[Start of Attachment]
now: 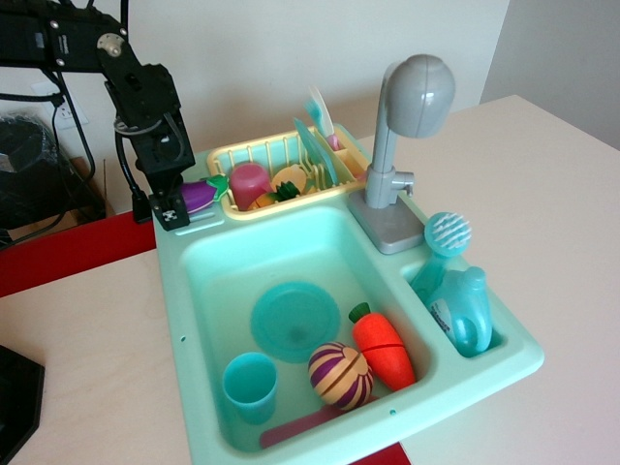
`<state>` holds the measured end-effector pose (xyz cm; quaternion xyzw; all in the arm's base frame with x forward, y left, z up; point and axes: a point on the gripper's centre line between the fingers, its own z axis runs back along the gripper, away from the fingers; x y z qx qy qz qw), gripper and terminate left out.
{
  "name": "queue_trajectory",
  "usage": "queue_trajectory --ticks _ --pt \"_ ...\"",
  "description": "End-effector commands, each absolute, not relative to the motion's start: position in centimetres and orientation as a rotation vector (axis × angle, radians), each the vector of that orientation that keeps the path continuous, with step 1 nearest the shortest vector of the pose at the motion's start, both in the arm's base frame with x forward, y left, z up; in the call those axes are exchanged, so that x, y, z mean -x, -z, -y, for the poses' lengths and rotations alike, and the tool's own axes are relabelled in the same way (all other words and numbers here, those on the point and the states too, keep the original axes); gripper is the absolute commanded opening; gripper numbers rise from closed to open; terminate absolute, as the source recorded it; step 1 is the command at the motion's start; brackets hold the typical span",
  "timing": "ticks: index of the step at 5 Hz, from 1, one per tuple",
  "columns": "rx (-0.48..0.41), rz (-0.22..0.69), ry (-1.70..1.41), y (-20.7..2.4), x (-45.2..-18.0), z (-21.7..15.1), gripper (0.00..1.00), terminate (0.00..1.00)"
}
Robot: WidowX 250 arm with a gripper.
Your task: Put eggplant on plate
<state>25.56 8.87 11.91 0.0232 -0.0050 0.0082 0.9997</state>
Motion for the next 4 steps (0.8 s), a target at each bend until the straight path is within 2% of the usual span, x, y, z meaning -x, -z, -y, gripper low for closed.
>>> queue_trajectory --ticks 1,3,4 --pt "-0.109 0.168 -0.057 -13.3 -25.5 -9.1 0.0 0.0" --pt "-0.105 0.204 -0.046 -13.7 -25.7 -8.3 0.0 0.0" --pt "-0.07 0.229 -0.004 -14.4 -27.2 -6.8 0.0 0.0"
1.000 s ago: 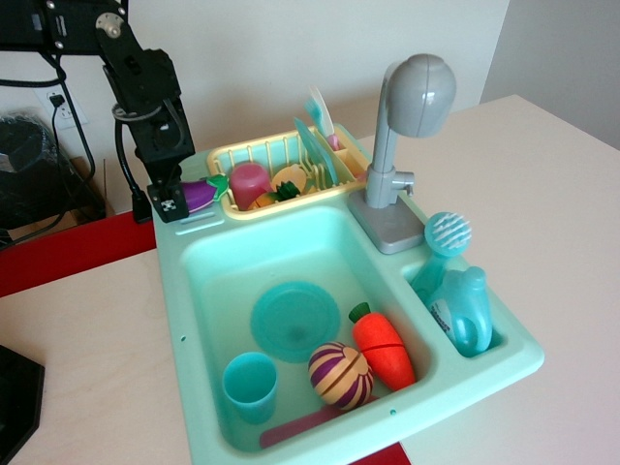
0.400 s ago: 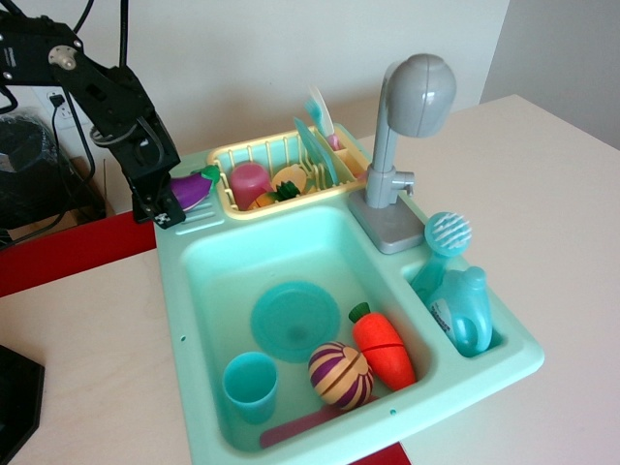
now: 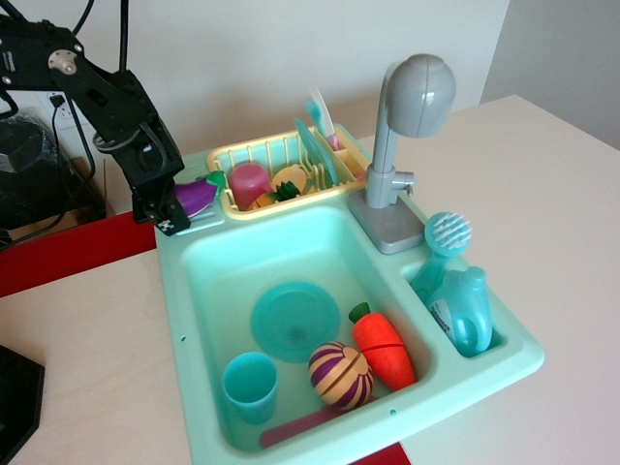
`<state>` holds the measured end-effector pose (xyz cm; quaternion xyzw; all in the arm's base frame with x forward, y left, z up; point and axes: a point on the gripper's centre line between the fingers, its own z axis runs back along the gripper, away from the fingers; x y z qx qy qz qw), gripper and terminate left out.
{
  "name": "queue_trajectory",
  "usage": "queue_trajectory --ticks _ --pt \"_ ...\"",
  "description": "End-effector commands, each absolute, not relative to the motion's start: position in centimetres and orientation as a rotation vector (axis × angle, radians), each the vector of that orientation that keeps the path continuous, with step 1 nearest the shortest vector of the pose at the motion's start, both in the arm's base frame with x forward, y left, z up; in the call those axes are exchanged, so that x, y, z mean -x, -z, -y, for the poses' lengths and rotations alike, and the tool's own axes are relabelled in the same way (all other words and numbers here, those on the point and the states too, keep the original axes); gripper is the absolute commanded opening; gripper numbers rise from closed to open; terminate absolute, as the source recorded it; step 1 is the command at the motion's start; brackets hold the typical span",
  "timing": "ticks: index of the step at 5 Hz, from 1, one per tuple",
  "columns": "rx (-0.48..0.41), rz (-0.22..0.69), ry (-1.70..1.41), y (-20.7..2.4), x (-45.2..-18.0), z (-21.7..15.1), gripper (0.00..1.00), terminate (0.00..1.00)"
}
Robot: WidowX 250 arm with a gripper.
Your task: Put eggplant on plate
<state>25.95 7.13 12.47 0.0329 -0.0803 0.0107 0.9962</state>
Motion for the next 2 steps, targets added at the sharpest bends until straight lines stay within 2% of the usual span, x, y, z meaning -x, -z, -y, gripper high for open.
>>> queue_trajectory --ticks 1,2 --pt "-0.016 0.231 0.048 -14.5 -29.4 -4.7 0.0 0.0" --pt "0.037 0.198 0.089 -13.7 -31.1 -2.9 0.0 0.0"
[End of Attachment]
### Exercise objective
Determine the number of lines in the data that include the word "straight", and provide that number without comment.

### Exercise answer
2